* YOUR ASSIGNMENT *
There is one span to output from the data below: the lines starting at the line with "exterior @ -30" and ending at the line with "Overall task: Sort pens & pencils". Output it exactly, ends included, nothing more.

* THE DATA *
- Opening Delimiter -
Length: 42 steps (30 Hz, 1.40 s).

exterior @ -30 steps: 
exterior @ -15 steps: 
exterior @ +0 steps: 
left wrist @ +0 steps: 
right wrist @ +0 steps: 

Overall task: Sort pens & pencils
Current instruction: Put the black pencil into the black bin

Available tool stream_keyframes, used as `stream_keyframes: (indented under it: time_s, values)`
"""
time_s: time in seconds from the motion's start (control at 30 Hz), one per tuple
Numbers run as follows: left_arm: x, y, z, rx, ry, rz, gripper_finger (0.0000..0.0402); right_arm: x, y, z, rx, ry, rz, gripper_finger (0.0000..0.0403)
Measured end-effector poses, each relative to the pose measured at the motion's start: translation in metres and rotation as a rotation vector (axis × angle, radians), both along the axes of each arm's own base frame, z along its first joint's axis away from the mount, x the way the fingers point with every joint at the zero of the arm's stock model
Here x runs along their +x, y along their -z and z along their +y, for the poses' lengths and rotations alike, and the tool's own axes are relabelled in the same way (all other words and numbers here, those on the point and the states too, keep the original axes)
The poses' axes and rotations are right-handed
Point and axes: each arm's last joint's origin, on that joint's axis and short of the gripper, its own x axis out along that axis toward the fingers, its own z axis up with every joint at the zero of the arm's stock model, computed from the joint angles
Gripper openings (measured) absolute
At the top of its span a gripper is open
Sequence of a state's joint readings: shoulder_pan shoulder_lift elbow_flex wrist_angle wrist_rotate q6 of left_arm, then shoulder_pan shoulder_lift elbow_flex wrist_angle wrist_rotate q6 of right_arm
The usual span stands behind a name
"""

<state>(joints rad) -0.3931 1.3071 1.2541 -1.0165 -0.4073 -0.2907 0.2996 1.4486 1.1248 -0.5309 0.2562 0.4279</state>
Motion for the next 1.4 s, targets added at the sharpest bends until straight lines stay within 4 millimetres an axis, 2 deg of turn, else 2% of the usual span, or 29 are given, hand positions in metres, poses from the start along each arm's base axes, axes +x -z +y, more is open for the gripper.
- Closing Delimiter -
* EXERCISE ANSWER *
exterior @ -30 steps: 
exterior @ -15 steps: 
exterior @ +0 steps: 
left wrist @ +0 steps: 
right wrist @ +0 steps: 

Overall task: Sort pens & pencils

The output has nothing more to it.